▶ TASK BRIEF: In full and exactly, please return the records, but keep out the pictures.

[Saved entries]
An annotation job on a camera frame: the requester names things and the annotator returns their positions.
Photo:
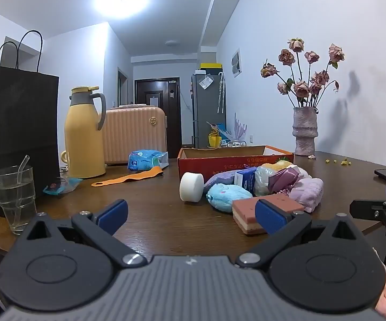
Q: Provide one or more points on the bright ceiling lamp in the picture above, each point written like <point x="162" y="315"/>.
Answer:
<point x="121" y="0"/>

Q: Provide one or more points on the purple knitted cloth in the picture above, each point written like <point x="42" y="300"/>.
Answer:
<point x="219" y="177"/>

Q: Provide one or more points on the white foam cylinder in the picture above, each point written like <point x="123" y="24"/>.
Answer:
<point x="191" y="187"/>

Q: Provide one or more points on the black paper bag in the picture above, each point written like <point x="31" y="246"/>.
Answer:
<point x="19" y="123"/>

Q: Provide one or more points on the pink ribbed suitcase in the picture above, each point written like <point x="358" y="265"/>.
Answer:
<point x="129" y="133"/>

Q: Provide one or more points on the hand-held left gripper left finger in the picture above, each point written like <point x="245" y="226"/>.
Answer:
<point x="114" y="214"/>

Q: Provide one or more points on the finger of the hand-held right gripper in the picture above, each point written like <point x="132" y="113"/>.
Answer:
<point x="366" y="209"/>

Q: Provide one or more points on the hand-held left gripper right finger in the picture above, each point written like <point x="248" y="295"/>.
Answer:
<point x="270" y="219"/>

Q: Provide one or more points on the blue and red packet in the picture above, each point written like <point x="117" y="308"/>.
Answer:
<point x="59" y="187"/>

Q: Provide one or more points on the pink textured vase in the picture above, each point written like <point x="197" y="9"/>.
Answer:
<point x="305" y="130"/>

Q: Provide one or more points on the blue and white carton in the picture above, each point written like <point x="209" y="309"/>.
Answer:
<point x="244" y="179"/>

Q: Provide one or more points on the purple coral ornament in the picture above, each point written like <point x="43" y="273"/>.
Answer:
<point x="240" y="128"/>

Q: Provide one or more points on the pale green plastic bag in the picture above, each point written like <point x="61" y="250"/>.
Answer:
<point x="261" y="180"/>

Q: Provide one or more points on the paper note on refrigerator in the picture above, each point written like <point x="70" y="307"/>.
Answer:
<point x="205" y="82"/>

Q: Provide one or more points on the dried pink roses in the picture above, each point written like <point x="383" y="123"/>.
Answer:
<point x="301" y="88"/>

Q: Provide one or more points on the glass straw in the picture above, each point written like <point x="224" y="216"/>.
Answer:
<point x="24" y="164"/>

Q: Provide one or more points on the pink satin scrunchie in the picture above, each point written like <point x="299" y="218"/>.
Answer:
<point x="281" y="179"/>

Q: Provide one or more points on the yellow mug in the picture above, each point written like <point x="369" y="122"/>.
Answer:
<point x="64" y="157"/>

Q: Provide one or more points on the blue plush toy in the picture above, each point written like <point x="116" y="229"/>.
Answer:
<point x="226" y="195"/>

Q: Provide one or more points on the grey refrigerator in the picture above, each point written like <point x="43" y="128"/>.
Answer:
<point x="206" y="113"/>

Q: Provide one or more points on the wall picture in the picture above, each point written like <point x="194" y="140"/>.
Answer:
<point x="235" y="63"/>

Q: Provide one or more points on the yellow plush toy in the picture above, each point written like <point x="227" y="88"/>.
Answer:
<point x="276" y="165"/>

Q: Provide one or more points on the hanging umbrella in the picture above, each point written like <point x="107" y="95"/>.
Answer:
<point x="220" y="93"/>

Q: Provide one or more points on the clear drinking glass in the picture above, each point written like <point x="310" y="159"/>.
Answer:
<point x="12" y="207"/>

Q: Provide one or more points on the yellow box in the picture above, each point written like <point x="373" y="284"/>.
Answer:
<point x="211" y="66"/>

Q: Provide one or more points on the yellow thermos jug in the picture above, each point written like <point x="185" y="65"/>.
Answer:
<point x="82" y="140"/>

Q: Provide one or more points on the scattered yellow crumbs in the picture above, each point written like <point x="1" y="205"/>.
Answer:
<point x="345" y="163"/>

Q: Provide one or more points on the red cardboard box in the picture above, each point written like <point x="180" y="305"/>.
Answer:
<point x="213" y="167"/>

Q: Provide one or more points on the dark entrance door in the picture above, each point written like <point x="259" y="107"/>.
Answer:
<point x="156" y="88"/>

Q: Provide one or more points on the lavender towel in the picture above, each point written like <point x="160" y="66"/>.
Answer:
<point x="308" y="190"/>

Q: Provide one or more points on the blue tissue pack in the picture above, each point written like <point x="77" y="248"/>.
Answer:
<point x="143" y="160"/>

▶ RESPONSE AREA:
An annotation job on a camera frame: the requester names things and the annotator returns their positions.
Photo:
Q: Provide one or more points on the bright ceiling lamp in the picture above, each point written like <point x="162" y="315"/>.
Answer:
<point x="121" y="0"/>

Q: Provide one or more points on the purple knitted cloth in the picture above, each point written like <point x="42" y="300"/>.
Answer:
<point x="219" y="177"/>

Q: Provide one or more points on the white foam cylinder in the picture above, each point written like <point x="123" y="24"/>.
Answer:
<point x="191" y="187"/>

Q: Provide one or more points on the black paper bag in the picture above, each point written like <point x="31" y="246"/>.
Answer:
<point x="19" y="123"/>

Q: Provide one or more points on the pink ribbed suitcase in the picture above, each point written like <point x="358" y="265"/>.
Answer:
<point x="129" y="133"/>

Q: Provide one or more points on the hand-held left gripper left finger in the picture above, each point written like <point x="245" y="226"/>.
Answer:
<point x="114" y="214"/>

Q: Provide one or more points on the finger of the hand-held right gripper in the picture above, each point written like <point x="132" y="113"/>.
Answer:
<point x="366" y="209"/>

Q: Provide one or more points on the hand-held left gripper right finger in the picture above, each point written like <point x="248" y="295"/>.
Answer:
<point x="270" y="219"/>

Q: Provide one or more points on the blue and red packet in the picture above, each point written like <point x="117" y="308"/>.
Answer:
<point x="59" y="187"/>

Q: Provide one or more points on the pink textured vase in the picture above, each point written like <point x="197" y="9"/>.
Answer:
<point x="305" y="130"/>

Q: Provide one or more points on the blue and white carton in the picture above, each point written like <point x="209" y="309"/>.
Answer:
<point x="244" y="179"/>

Q: Provide one or more points on the purple coral ornament in the picture above, each point written like <point x="43" y="273"/>.
Answer:
<point x="240" y="128"/>

Q: Provide one or more points on the pale green plastic bag in the picture above, each point written like <point x="61" y="250"/>.
Answer:
<point x="261" y="180"/>

Q: Provide one or more points on the paper note on refrigerator in the picture above, each point written like <point x="70" y="307"/>.
Answer:
<point x="205" y="82"/>

Q: Provide one or more points on the dried pink roses in the picture above, each point written like <point x="383" y="123"/>.
Answer:
<point x="301" y="88"/>

Q: Provide one or more points on the glass straw in the picture above, each point written like <point x="224" y="216"/>.
Answer:
<point x="24" y="164"/>

Q: Provide one or more points on the pink satin scrunchie in the picture above, each point written like <point x="299" y="218"/>.
Answer:
<point x="281" y="179"/>

Q: Provide one or more points on the yellow mug in the picture above, each point written like <point x="369" y="122"/>.
Answer:
<point x="64" y="157"/>

Q: Provide one or more points on the blue plush toy in the picture above, each point written like <point x="116" y="229"/>.
Answer:
<point x="226" y="195"/>

Q: Provide one or more points on the grey refrigerator in the picture above, each point written like <point x="43" y="128"/>.
Answer:
<point x="206" y="113"/>

Q: Provide one or more points on the wall picture in the picture above, each point written like <point x="194" y="140"/>.
Answer:
<point x="235" y="63"/>

Q: Provide one or more points on the yellow plush toy in the picture above, each point written like <point x="227" y="88"/>.
Answer:
<point x="276" y="165"/>

Q: Provide one or more points on the hanging umbrella in the picture above, each point written like <point x="107" y="95"/>.
Answer:
<point x="220" y="93"/>

Q: Provide one or more points on the clear drinking glass in the picture above, each point written like <point x="310" y="159"/>.
Answer:
<point x="12" y="207"/>

Q: Provide one or more points on the yellow box in the picture above, each point written like <point x="373" y="284"/>.
Answer:
<point x="211" y="66"/>

Q: Provide one or more points on the yellow thermos jug in the picture above, each point written like <point x="185" y="65"/>.
Answer:
<point x="82" y="140"/>

Q: Provide one or more points on the scattered yellow crumbs in the picture above, each point written like <point x="1" y="205"/>.
Answer:
<point x="345" y="163"/>

Q: Provide one or more points on the red cardboard box in the picture above, each point written like <point x="180" y="305"/>.
Answer:
<point x="213" y="167"/>

Q: Provide one or more points on the dark entrance door in the picture above, each point written like <point x="259" y="107"/>.
Answer:
<point x="156" y="88"/>

Q: Provide one or more points on the lavender towel in the picture above, each point written like <point x="160" y="66"/>.
Answer:
<point x="308" y="190"/>

Q: Provide one or more points on the blue tissue pack in the picture above, each point written like <point x="77" y="248"/>.
Answer:
<point x="143" y="160"/>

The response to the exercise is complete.